Solvang was founded in 1911 on almost 9,000 acres (3,600 ha) of the Rancho San Carlos de Jonata Mexican land grant, by a group of Danes who traveled west to establish a Danish colony far from the midwestern winters. The city is home to a number of bakeries, restaurants, and merchants offering a taste of Denmark in California. The architecture of many of the facades and buildings reflects traditional Danish style. There is a copy of the famous Little Mermaid statue from Copenhagen, as well as one featuring the bust of famed Danish fable writer Hans Christian Andersen. A replica of Copenhagen's Round Tower or Rundetårn in the scale 1:3 was finished in 1991 and can be seen in the city centre."

Unfortunately, the community deems it more viable to level it down and make more housing tenements for the poor.

This is where my dilemma comes in. Should I insist that preservation of that mountain can produce a healthy outlook and make the people feel proud of their past which they have overcome? Or should I just flow with the tide and let them decide on what is best for their area?

I think there is a limit to that race for economic prosperity in our country. We must still have the heart for what has shaped us as a people, and that is not necessarily money. We need to inculcate among the people the need for looking back as important as looking forward. Life should not be just a pragmatic look at how to stuff our stomachs with food -- by the way, a pig was donated for the celebration of Christmas, and one woman said that her husband and child cannot stand animals -- chickens and pigs, being slaughtered. Somehow, we need to make the people understand that history is an important subject of our existence. Without any view of history, without any historical consciousness, we will just be robots, moving about and not knowing our own identity as a people.

Our identity is based on our past. And looking at that mountain is looking at how the people's strength as a collective made them go forward to have a more decent housing structure, so much better than before.

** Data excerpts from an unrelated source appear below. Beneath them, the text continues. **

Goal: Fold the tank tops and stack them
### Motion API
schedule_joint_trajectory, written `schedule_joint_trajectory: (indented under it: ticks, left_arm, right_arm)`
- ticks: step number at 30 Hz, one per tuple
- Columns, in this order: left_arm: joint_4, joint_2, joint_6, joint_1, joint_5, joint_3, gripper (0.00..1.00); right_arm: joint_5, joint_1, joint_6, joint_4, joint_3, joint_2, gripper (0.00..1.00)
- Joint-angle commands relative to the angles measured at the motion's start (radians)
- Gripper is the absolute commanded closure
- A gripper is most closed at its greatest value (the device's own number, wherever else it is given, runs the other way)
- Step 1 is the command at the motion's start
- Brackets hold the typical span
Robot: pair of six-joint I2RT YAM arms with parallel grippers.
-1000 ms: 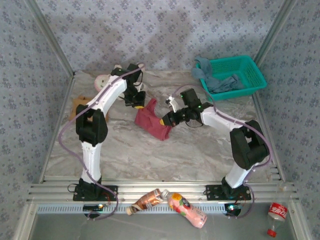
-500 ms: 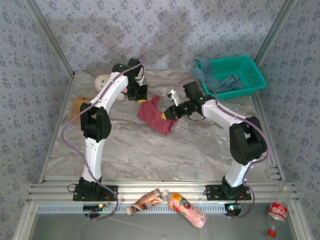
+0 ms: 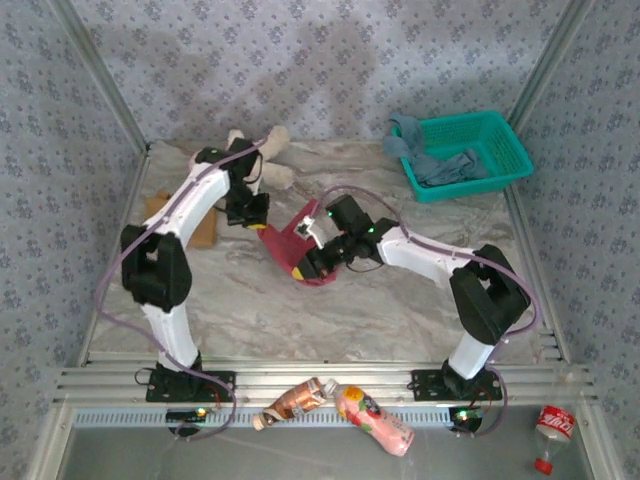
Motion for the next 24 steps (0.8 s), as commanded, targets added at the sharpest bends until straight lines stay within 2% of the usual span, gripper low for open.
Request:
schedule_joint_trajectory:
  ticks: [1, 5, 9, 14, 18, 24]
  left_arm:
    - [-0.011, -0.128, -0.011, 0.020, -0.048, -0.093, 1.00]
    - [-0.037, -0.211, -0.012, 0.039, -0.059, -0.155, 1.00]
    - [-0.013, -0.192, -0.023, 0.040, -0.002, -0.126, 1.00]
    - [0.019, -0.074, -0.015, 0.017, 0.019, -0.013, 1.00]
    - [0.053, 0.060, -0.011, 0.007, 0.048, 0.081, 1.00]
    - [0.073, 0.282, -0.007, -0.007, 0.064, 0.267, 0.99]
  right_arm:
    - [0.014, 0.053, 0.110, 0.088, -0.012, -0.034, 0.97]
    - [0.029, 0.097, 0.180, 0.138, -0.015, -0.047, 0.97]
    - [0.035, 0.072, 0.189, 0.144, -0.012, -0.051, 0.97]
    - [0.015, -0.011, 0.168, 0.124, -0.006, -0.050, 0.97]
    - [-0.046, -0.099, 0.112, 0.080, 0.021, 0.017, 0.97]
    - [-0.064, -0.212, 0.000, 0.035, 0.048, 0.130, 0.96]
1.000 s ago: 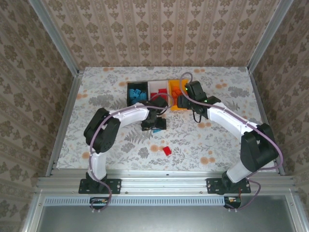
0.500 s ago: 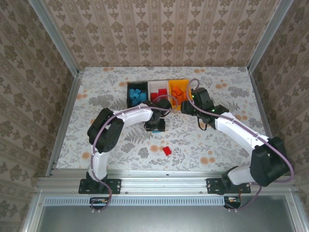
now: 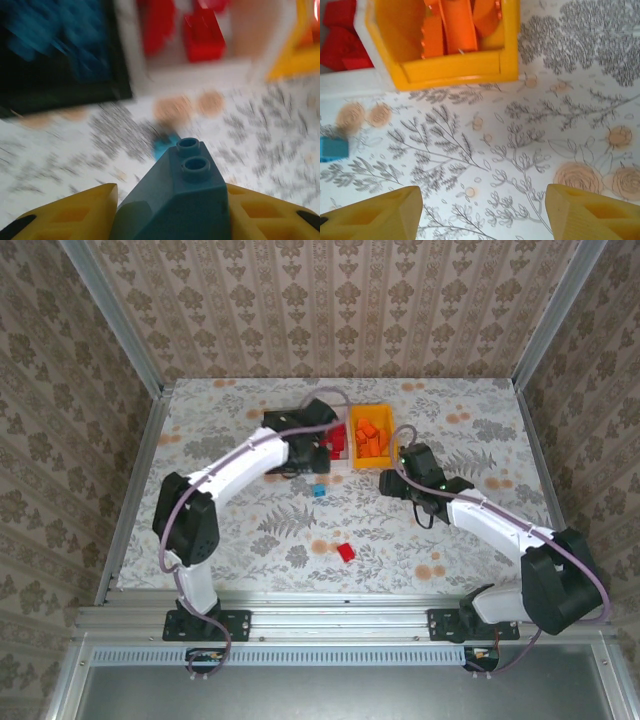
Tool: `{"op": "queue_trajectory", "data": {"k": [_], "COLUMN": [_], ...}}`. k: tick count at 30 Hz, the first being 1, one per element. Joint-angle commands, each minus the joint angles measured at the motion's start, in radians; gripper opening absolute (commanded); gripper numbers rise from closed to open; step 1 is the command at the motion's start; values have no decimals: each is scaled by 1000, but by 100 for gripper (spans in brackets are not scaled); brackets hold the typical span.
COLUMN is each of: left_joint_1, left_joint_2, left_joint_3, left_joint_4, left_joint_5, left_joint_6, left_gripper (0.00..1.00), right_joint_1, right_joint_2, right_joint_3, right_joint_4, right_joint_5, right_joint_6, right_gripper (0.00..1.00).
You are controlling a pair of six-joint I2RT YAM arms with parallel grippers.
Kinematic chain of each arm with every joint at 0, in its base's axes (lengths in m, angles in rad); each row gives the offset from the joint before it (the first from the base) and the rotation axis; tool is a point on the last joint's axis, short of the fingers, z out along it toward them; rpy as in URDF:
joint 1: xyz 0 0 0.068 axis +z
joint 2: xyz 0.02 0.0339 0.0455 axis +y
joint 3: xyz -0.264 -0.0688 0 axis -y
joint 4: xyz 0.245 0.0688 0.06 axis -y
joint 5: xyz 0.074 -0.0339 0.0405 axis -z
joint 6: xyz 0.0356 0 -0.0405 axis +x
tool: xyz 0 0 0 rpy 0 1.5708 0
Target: Sort the legos into containers by color
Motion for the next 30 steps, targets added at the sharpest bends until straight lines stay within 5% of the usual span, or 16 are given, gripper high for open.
{"op": "queue_trajectory", "data": {"k": [1,16,25,30], "left_joint_1": [98,208,196,101], "left_joint_2": [68,377,299,137], "left_joint_3": [101,454,471,270], "left_joint_4": [-122,-240,-254,-156], "left_joint_5": [-63,-80,-79,-27], "left_joint_6": [109,183,191,152], "left_gripper": [47,52,86,99], "right_joint_1": [3,4,9,9], "right_joint_2": [-38,-116,-169,-188], "right_joint_3": [-28,-60,-60,-80], "right_joint_4": [28,-11,-36,-35], "right_joint_5": [-26,-41,-40,-6], "right_joint_6": [22,11,10,7], "right_gripper": [68,68,69,69]}}
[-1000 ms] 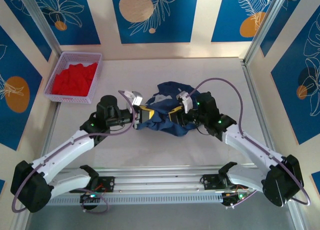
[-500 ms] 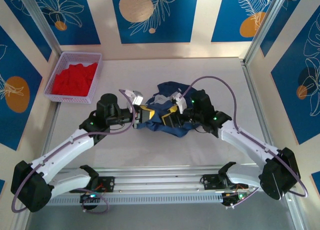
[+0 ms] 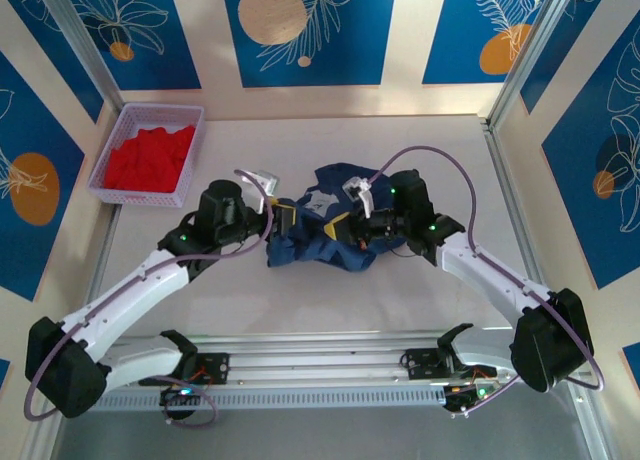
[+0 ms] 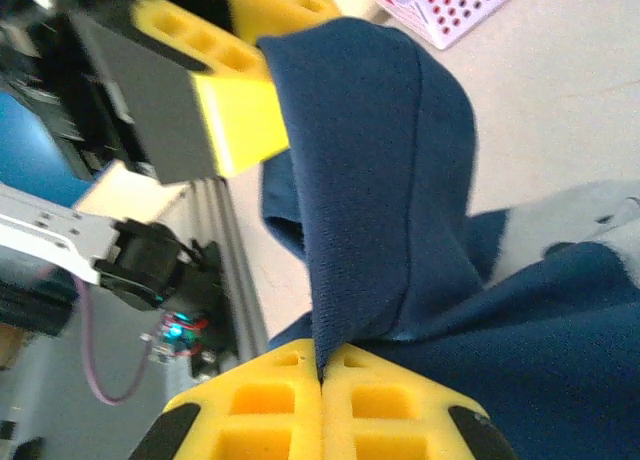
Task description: Fold the inside-out t-shirt
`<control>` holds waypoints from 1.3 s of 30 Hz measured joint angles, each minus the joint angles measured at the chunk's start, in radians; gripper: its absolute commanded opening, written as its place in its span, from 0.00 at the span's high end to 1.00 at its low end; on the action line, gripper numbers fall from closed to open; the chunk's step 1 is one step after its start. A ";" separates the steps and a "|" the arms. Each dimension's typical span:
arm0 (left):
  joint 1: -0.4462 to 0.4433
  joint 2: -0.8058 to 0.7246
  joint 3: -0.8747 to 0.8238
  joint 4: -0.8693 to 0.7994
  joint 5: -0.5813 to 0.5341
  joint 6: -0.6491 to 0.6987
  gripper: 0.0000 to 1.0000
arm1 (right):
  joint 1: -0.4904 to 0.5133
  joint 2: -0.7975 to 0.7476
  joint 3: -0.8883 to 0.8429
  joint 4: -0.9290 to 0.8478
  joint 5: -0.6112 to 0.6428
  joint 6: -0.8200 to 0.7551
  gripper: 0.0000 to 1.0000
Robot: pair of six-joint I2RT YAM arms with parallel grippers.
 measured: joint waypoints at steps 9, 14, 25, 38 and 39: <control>-0.047 -0.124 -0.013 -0.117 -0.101 0.006 0.40 | -0.026 0.016 0.000 0.114 -0.077 0.142 1.00; -0.089 -0.219 -0.041 -0.130 -0.016 0.007 0.59 | -0.026 0.043 0.000 0.121 -0.079 0.166 1.00; -0.165 -0.064 -0.068 -0.063 0.243 -0.024 0.54 | -0.032 0.045 0.000 0.120 -0.072 0.178 1.00; -0.187 0.099 -0.066 0.041 0.260 -0.057 0.81 | -0.032 0.042 0.000 0.125 -0.006 0.227 1.00; -0.209 0.089 -0.066 0.061 0.272 -0.048 0.80 | -0.032 0.042 0.000 0.124 0.018 0.244 1.00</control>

(Although that is still debatable according to a community leader. The walls of the buildings in SM have been covered with roofing materials to hide the cracks. They were also not consulted by the NHA when those buildings were made. Hence, we can see here that topdown idea of development, marginalizing the very people from what should be called their own kind of change. Worse yet, the mortgage fees they are paying to own their units are too high for them to pay. A great number have sold out their rights to the place because they could no longer pay the fees.)

I hope that more people from the fields of sociology and history would come and discuss this among the people -- that need for a more solid foundation of our existence based on a noble sense of history and social justice.